During the ongoing recovery effort, most sectors of the global economy have moved higher together. But not all industries have received an equal boost during the dramatic turnaround. After markets bottomed out in March last year, it was the financial and technology sectors that led the rally. In 2010, one of the least sexy sectors has sprinted to the front of the pack: industrials. Boosted by signs of life in the manufacturing sector, surprising strength from homebuilders, and, most recently, impressive earnings figures, industrials ETFs are among the top performing funds in 2010.
The Industrials Select Sector SPDR (XLI) was recently up 15% on the year, putting it about 750 basis points ahead of the S&P 500 SPDR (SPY). The Utilities SPDR (XLU) is down almost 4% so far on the year, putting it nearly 20% behind the Industrials SPDR.

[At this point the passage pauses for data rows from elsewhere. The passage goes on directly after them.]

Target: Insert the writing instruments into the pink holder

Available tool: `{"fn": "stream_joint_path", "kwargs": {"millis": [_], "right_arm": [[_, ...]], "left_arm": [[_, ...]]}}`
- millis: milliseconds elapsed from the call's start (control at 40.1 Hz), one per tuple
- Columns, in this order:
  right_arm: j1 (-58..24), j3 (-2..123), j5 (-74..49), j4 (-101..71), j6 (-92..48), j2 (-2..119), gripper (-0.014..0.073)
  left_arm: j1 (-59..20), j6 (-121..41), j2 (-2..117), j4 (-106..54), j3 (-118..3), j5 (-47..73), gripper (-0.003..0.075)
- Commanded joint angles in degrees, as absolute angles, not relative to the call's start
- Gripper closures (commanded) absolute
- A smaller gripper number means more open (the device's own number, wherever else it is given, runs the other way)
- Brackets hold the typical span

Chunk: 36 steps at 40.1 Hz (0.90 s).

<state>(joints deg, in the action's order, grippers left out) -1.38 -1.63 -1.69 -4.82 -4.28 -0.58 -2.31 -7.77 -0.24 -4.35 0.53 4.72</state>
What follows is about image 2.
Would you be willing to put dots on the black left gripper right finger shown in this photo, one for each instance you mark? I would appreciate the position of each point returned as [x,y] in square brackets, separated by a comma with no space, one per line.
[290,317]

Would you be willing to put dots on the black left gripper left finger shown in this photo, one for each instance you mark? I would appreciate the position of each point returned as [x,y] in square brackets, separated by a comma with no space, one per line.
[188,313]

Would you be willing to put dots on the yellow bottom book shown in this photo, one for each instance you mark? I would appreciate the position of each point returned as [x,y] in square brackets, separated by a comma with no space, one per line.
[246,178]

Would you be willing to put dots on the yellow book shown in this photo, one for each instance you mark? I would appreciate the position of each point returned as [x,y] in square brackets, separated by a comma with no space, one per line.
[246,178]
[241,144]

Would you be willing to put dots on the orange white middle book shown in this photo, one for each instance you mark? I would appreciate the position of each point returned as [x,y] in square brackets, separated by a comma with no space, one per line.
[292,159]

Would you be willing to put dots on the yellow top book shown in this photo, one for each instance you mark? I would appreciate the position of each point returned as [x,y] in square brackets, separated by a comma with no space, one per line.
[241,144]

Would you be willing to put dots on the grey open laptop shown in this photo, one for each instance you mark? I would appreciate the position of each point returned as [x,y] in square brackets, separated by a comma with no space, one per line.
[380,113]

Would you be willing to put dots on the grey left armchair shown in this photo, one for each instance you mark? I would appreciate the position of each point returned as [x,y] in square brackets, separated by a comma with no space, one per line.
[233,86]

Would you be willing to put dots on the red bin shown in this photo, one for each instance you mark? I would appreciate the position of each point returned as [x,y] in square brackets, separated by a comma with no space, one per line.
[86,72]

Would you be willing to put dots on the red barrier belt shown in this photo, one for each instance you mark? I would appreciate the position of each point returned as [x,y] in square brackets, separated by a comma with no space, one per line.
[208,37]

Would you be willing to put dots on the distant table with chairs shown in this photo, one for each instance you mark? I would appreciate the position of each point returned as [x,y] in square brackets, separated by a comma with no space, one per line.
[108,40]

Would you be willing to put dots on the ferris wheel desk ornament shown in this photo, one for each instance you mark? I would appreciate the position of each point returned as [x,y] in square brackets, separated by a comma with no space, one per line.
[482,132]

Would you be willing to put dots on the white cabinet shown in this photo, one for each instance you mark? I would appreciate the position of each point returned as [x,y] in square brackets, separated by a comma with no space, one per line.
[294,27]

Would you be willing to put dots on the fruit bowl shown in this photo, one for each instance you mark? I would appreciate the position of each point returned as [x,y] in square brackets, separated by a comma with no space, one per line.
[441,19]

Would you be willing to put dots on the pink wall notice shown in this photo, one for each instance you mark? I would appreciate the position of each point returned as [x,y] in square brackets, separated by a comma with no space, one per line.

The industrial sector is one of the most assorted corners of the U.S. economy, including aerospace & defense stocks, railroads, electrical equipment, construction and engineering, airlines, and good old-fashioned conglomerates. So putting a finger on the exact source of the rally is a bit challenging; rather, there are a number of factors contributing to the big run-up in the industrial sector this year. After making significant cost cuts during the downturn, profit margins have spiked following even moderate increases in revenue. Demand for products from emerging markets has surged, with the BRIC economies snapping up everything from small machinery to airplanes. Moreover, early cycle markets in the U.S. are rallying as consumer spending picks up once again.
As business activity has picked up, several industrial sub-sectors have received a nice boost. Many homebuilders have bounced back from the brink of collapse, while a resurgence in the airline industry (prior to the recent shutdown following Iceland’s volcanic eruption at least) has given a boost to stocks battered during the downturn. Dozens of industrial companies have reported impressive earnings and lifted full year outlooks in recent weeks, citing strong global demand for their products as the primary drivers.
Industrials ETFs In Focus
For investors expecting the industrials rally to continue, there are a number of ETF options that offer exposure to this sector (see all ETFs in the Industrials Equities ETFdb Category).
- Industrials Select Sector SPDR (XLI): This ETF is one of the largest industrials ETFs, tracking the performance of the Industrials Select Sector Index. A look at the largest components illustrates the diversity of the companies included in the industrials sector; big holdings include General Electric, UPS, 3M, Union Pacific, Caterpillar, and Boeing. XLI is up about 16% already on the year (see historical performance here) and charges an expense ratio 0f 0.21%.
- iShares S&P Global Industrials (EXI): For investors looking to achieve global exposure to the industrial sector, EXI is an interesting option. U.S. equities account for just under 50% of holdings, with Japan, France, and Germany representing the largest international allocations. EXI has about 180 components and charges 0.48%.
- Rydex S&P Equal Weight Industrials (RGI): This ETF presents a twist on traditional cap-weighted ETFs, giving each industrial company in the S&P 500 an equal weighting. So RGI gives the same weighting to General Electric as it does to Cintas, a potentially attractive feature for investors who believe cap-weighting strategies are inherently flawed (see a Guide To Index Weighting Methodologies).
Other ETFs offering exposure to the industrial sector include:
- Global X China Industrials ETF (CHII): Targets the industrial sector of the Chinese economy.
- PowerShares S&P SmallCap Industrials Portfolio (XLIS): Consists of industrials companies included in the S&P SmallCap 600.
- iShares Dow Jones U.S. Aerospace & Defense Index Fund (ITA): Offers exposure to defense companies and manufacturers of aircraft and aircraft parts.
Disclosure: No positions at time of writing.